Thank you for this. I will return to read it again.
This is by far one of the best articles I've ever read on the current state of human relations. I am going through this issue right now with my daughter who speaks constantly in "therapy speak" and pathologizes her every interaction with the family. At only 24, she has cut off not only me but all her friends from her home town, her sister, and recently her twin brother. She will only speak to us if we go to family therapy for issues; these include (1) I called her an easy child when she was young and that made her feel boxed in by the label, (2) she was embarrassed that I was proud that she got a math degree from UC Berkeley, and more such things. There is no grace in this world view, only unrealistic expectations about what a perfect parent-child relationship should be. Your article encapsulated things so well. Thank you
There is a fine line between a therapist and their patient. My friend who once worked in Ayurveda field and as a bodyworker- he later became a mental health therapist- he told me he never met/interacted with crazier people when he was in school to become a mental health therapist. Those people were his classmates.
When I have seen mental heath therapists I seem to school them.
I will NEVER see one again.
I told one- vaccines are BS and so are these stupid masks.
And my first one a male- loves to date his clients, use hypnosis, and is a Freemason. I have so much to say about that weird man.
One I believe was my handler. She said eh? You’re a truth speaker huh? She told me don’t you dare talk to dentists or doctors like that. Like what? Stick up for myself?
She is one sick in the head individual.
The weirdest stuff was happening to me when I was seeing her. When I said goodbye, I don’t need your support anymore- you’re harmful more than helping she lost her shit. She won’t even give me my records. I believe she works for evil, the darkness.

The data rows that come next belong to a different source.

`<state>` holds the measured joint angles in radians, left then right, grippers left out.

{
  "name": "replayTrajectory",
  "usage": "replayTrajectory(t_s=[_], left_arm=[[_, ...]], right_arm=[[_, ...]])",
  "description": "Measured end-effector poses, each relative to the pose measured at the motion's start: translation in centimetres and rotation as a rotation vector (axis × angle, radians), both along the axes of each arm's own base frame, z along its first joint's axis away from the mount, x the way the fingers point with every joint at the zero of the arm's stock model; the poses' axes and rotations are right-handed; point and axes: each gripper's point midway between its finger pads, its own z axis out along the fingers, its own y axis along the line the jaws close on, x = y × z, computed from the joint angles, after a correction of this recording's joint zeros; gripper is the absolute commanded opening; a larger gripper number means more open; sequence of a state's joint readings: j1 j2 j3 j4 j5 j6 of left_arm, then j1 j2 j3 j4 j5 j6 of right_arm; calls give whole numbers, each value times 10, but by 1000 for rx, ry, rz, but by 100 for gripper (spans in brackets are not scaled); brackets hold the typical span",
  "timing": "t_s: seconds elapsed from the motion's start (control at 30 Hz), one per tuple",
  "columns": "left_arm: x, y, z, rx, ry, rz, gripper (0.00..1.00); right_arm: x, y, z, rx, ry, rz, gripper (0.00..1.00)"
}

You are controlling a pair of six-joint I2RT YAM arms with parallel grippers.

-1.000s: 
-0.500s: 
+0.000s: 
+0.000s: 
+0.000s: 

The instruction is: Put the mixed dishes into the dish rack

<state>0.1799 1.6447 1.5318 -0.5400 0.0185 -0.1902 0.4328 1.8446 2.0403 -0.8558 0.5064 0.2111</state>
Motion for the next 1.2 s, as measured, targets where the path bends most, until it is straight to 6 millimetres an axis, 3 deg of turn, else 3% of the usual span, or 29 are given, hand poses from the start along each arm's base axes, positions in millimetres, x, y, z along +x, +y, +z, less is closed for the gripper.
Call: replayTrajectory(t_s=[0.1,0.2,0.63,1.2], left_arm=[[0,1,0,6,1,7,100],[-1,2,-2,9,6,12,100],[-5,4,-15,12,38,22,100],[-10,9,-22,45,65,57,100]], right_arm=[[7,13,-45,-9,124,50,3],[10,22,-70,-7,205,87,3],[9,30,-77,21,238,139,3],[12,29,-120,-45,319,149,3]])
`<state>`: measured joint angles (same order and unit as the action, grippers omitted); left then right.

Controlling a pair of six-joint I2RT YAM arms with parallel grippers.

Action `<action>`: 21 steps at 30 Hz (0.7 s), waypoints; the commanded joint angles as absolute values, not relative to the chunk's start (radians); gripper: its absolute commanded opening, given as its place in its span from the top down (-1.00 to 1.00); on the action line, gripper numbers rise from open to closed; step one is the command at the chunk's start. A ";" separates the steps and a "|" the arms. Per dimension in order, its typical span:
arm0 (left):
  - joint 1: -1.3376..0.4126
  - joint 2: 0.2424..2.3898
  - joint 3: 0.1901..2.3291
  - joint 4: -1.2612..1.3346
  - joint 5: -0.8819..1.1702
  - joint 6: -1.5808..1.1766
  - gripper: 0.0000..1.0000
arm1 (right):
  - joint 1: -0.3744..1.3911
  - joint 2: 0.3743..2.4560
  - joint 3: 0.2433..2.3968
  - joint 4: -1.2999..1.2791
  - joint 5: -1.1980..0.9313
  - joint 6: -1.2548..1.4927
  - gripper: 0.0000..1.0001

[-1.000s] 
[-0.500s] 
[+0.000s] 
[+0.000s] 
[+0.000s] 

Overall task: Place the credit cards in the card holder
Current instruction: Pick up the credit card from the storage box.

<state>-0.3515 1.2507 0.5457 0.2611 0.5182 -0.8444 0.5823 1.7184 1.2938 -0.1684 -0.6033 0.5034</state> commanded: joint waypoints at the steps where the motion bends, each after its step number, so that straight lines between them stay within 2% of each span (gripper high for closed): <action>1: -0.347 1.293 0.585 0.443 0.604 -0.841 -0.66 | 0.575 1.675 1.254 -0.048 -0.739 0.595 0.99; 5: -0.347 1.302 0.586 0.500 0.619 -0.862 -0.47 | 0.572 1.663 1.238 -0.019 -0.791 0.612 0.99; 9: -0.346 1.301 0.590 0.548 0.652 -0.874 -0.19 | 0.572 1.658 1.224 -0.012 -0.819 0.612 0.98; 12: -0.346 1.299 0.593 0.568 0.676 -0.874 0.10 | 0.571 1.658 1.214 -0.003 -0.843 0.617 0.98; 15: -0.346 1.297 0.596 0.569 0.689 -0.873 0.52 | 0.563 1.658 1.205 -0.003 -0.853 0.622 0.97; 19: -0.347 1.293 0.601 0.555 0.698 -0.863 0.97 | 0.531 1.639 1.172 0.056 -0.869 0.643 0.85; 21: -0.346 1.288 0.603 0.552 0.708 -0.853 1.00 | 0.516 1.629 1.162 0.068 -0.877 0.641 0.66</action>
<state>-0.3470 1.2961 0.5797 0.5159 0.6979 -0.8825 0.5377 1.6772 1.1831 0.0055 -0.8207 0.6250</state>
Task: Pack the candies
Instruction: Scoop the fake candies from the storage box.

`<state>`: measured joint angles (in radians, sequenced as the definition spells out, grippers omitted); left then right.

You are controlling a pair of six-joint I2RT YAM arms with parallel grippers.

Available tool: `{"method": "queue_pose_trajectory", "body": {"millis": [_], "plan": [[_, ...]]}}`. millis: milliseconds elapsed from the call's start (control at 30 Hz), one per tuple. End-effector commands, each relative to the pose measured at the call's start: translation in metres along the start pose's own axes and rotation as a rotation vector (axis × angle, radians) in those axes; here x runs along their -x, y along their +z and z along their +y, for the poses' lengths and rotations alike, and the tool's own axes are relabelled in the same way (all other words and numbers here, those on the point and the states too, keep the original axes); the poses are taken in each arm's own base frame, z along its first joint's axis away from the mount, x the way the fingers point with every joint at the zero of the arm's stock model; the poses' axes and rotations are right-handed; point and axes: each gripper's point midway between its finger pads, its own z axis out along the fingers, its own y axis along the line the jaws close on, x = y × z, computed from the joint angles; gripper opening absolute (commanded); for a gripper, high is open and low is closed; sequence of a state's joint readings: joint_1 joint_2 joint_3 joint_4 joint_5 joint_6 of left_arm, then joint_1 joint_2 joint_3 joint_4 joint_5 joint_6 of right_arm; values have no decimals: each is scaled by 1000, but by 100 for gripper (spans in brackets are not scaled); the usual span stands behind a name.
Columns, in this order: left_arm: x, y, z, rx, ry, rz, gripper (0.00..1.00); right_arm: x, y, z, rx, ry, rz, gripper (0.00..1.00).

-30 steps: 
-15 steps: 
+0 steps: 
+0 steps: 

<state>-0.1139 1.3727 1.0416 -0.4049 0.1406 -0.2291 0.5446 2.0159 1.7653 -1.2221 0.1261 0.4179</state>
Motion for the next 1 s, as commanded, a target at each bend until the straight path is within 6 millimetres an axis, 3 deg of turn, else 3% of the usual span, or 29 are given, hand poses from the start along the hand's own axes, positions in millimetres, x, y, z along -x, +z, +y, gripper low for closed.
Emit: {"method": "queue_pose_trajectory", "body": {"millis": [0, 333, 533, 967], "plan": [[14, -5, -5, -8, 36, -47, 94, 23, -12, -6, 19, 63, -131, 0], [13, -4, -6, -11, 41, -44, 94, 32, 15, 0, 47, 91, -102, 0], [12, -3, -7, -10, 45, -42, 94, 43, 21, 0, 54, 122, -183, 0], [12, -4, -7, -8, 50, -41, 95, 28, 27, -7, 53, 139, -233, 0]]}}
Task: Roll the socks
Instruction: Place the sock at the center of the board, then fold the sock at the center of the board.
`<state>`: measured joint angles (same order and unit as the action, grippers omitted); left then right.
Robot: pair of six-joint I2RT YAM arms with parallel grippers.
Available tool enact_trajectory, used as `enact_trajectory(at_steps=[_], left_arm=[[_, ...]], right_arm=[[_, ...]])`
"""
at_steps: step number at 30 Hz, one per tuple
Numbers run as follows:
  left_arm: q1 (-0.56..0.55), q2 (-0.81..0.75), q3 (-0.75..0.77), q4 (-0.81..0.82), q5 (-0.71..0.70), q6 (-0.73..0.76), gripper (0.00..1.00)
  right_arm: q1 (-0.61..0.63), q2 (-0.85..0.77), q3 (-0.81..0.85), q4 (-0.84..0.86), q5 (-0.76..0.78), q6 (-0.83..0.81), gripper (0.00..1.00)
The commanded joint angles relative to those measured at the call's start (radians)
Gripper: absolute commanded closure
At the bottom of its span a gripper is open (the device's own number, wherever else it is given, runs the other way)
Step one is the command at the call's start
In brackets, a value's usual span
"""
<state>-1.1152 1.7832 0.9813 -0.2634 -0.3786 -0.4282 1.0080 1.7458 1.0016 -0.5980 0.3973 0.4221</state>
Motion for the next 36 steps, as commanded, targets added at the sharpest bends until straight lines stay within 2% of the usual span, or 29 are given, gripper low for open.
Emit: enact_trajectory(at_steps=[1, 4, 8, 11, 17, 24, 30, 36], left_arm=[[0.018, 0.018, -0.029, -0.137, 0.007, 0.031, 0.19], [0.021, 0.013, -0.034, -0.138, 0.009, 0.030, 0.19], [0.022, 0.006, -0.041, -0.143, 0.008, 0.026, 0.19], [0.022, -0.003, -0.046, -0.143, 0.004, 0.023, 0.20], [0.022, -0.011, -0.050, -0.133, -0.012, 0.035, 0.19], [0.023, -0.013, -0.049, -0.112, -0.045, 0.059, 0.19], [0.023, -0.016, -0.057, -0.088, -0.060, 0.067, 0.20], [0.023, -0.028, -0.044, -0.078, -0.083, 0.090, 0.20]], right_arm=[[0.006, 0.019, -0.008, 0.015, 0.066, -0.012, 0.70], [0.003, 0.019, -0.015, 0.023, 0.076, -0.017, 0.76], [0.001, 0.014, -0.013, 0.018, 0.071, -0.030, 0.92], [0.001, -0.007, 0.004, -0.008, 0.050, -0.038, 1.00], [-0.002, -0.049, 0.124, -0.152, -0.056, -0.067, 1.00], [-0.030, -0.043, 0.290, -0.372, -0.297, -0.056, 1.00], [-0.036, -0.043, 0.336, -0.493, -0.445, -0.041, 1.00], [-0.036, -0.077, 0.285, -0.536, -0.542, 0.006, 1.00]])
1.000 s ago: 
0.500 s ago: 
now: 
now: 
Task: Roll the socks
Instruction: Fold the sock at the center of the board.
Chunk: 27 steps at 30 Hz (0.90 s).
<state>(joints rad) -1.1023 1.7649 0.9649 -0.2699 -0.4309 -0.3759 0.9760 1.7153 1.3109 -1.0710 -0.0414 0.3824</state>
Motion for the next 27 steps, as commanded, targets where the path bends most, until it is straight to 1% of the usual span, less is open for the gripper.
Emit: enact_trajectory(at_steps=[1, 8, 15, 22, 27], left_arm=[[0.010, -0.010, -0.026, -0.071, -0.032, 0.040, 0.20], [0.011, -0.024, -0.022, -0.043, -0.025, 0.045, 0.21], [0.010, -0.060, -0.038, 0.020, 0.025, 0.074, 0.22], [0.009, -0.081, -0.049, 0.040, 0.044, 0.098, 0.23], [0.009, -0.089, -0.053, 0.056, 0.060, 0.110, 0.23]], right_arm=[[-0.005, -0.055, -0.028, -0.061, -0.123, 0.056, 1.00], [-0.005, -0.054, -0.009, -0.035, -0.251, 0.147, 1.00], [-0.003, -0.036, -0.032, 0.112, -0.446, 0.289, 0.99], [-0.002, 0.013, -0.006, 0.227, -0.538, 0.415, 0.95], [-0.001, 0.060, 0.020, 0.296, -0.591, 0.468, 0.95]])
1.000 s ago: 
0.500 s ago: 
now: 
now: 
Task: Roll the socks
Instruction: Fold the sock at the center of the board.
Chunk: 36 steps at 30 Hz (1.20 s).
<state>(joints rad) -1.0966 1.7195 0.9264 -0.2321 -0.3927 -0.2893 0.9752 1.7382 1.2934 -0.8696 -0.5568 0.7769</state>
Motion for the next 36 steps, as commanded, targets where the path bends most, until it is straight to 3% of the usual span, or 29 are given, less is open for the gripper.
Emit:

The best mental health therapy are high doses of nature, nutrient dense diet, and trusting your gut, following your heart, and using your God given brain. Being around people who are good space holders, good listeners, and curious individuals are way better than any therapist.
The DSM is BS.
"Vaccines are BS" - Yeah, you werr totally schooling those crazy therapists 🙄
This is so true.
As a society, we've declared war on emotion and spontaneity.
That's because those basic aspects of human nature are hard to control and our rulers seek total control over us.
This is one of the best things I've ever read. I admire and respect your perspectives and I'm sharing this. We'll done. Write on.